▸ What to work on
In this exercise, print only the lines of the records below from the one with "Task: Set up" through the one with "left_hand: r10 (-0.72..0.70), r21", inclusive. Pictures are not part of the copy.

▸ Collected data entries

━━━━

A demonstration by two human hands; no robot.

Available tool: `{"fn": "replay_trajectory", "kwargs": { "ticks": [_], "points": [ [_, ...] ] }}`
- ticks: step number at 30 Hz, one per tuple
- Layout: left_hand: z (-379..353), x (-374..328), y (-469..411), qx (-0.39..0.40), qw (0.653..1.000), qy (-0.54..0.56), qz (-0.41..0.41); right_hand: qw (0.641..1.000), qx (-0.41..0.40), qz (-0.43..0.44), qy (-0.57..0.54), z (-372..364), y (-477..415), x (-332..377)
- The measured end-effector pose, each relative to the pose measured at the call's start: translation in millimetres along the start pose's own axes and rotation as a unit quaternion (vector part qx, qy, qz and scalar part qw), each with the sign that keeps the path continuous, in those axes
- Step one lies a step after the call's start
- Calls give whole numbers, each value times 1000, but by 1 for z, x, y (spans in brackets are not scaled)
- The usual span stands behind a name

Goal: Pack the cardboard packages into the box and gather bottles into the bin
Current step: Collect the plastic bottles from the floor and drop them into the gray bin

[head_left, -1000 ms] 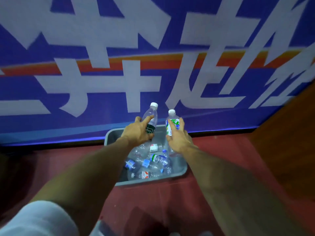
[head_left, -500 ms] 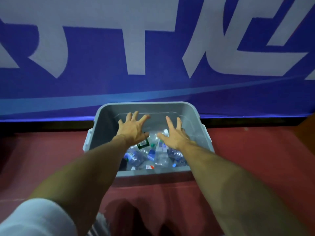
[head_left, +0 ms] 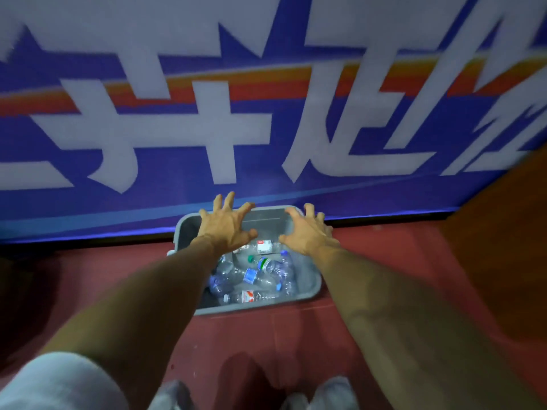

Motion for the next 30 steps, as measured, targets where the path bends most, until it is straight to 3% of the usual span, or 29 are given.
{"fn": "replay_trajectory", "kwargs": {
  "ticks": [7,12,19,30],
  "points": [
    [190,-74,75,-11,997,-7,-72,998,-42,-29,-29,171,134,-6],
    [272,-120,112,-19,989,-24,-143,993,-64,-91,-50,236,216,-23],
    [315,-170,182,-14,965,-58,-256,962,-122,-215,-114,238,339,-42],
    [307,-285,337,-14,888,-86,-451,874,-200,-380,-227,173,551,-70]
  ]
}}
Point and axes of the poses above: each hand's wrist, its own y-axis away from the middle knuckle, its own z-axis out of the back of the hand, x = y × z, the point moved 3 cm from there along -y, towards the middle knuckle, and after that the axes turned 11 degrees about x, right-handed, at the moved point
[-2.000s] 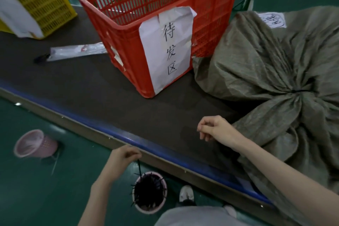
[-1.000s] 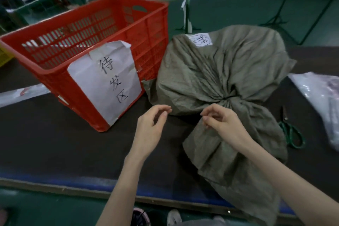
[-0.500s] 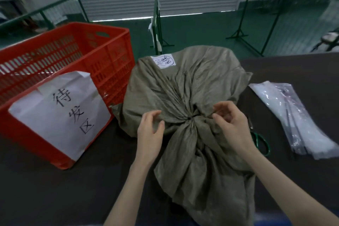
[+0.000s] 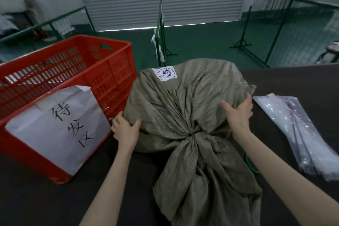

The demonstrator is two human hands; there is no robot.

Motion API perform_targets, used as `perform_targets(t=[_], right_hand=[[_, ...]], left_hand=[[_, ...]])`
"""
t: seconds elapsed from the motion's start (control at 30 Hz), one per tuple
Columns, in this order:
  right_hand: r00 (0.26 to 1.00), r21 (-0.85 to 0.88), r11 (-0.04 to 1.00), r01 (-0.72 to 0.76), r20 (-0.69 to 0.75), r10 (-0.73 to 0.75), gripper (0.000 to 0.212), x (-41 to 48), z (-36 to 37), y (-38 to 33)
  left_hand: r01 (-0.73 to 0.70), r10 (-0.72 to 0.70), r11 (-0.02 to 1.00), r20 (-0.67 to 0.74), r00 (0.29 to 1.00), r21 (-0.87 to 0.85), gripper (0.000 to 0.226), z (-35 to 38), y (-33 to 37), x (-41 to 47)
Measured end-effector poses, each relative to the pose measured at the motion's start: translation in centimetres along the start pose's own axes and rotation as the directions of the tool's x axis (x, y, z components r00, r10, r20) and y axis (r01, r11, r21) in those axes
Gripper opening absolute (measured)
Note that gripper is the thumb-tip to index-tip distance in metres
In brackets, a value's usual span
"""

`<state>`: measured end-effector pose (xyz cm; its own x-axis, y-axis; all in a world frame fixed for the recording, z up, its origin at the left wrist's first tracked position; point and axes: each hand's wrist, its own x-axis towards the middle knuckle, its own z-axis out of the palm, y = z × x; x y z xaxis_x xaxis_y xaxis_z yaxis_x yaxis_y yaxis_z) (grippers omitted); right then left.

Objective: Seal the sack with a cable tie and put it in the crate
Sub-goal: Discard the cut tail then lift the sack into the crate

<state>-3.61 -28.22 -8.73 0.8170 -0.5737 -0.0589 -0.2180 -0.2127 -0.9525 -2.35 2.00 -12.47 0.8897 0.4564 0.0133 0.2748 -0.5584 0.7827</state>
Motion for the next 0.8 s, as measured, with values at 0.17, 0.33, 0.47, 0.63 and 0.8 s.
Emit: perform_targets(t=[0.17,0.33,0.47,0.63,0.8], right_hand=[[0.931,0.407,0.837,-0.365,0.179,0.319,0.101,2.3,1.2,0.9],[0.903,0.384,0.823,-0.419,0.269,0.334,0.086,2.9,1.3,1.4],[0.866,0.391,0.787,-0.478,0.363,0.345,0.085,2.3,1.0,1.9],[0.856,0.424,0.76,-0.492,0.393,0.335,0.079,1.5,0.5,2.5],[0.895,0.495,0.756,-0.428,0.349,0.277,0.073,0.0,0.1,3.6]], left_hand=[[0.353,-0.238,0.832,0.301,0.924,-0.427,0.098,0.6,-1.9,1.0],[0.565,-0.295,0.602,0.5,0.814,-0.565,0.09,0.9,-2.9,1.0],[0.6,-0.296,0.545,0.536,0.791,-0.585,0.079,0.9,-3.1,0.8],[0.526,-0.246,0.506,0.47,0.848,-0.684,0.071,0.9,-3.2,0.1],[0.44,-0.163,0.506,0.419,0.893,-0.742,0.056,-0.2,-3.0,-0.6]])
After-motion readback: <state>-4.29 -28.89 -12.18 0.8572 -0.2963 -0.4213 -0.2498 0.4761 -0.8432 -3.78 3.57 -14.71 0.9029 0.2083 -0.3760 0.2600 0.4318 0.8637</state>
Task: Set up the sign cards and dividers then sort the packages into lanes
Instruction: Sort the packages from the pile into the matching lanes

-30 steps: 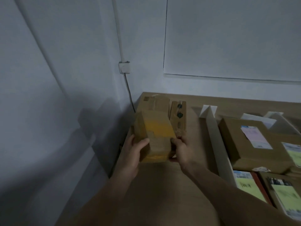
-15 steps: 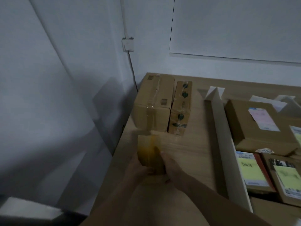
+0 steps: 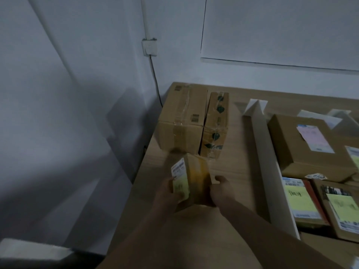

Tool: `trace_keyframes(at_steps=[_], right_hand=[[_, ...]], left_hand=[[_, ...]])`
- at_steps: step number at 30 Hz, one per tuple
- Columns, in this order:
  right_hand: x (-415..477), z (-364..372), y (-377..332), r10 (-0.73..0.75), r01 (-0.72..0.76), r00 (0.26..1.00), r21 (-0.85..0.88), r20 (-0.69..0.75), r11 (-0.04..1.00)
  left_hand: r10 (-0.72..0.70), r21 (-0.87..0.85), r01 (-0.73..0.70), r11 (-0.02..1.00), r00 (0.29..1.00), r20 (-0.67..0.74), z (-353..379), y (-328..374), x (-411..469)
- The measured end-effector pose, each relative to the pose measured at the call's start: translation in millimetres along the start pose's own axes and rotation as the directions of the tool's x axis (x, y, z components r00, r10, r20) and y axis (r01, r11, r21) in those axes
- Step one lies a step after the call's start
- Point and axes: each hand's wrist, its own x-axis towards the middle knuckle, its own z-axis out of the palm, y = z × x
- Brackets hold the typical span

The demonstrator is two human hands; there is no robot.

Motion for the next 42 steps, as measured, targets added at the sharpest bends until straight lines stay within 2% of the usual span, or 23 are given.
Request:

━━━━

▸ Result for this task
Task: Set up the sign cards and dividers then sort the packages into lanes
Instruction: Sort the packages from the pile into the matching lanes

-30 steps: 
-15 steps: 
+0 steps: 

Tool: `trace_keyframes(at_steps=[_], right_hand=[[_, ...]], left_hand=[[_, ...]])`
- at_steps: step number at 30 Hz, one per tuple
- Columns, in this order:
  right_hand: x (-415..477), z (-364..372), y (-377..332), r10 (-0.73..0.75), r01 (-0.72..0.76), r00 (0.26..1.00), r21 (-0.85..0.88), r20 (-0.69..0.75), r11 (-0.04..1.00)
  left_hand: r10 (-0.72..0.70), r21 (-0.87..0.85), r01 (-0.73..0.70), r11 (-0.02..1.00), r00 (0.29..1.00), r20 (-0.67..0.74), z (-353..379), y (-328..374), x (-411..469)

The submitted answer is complete.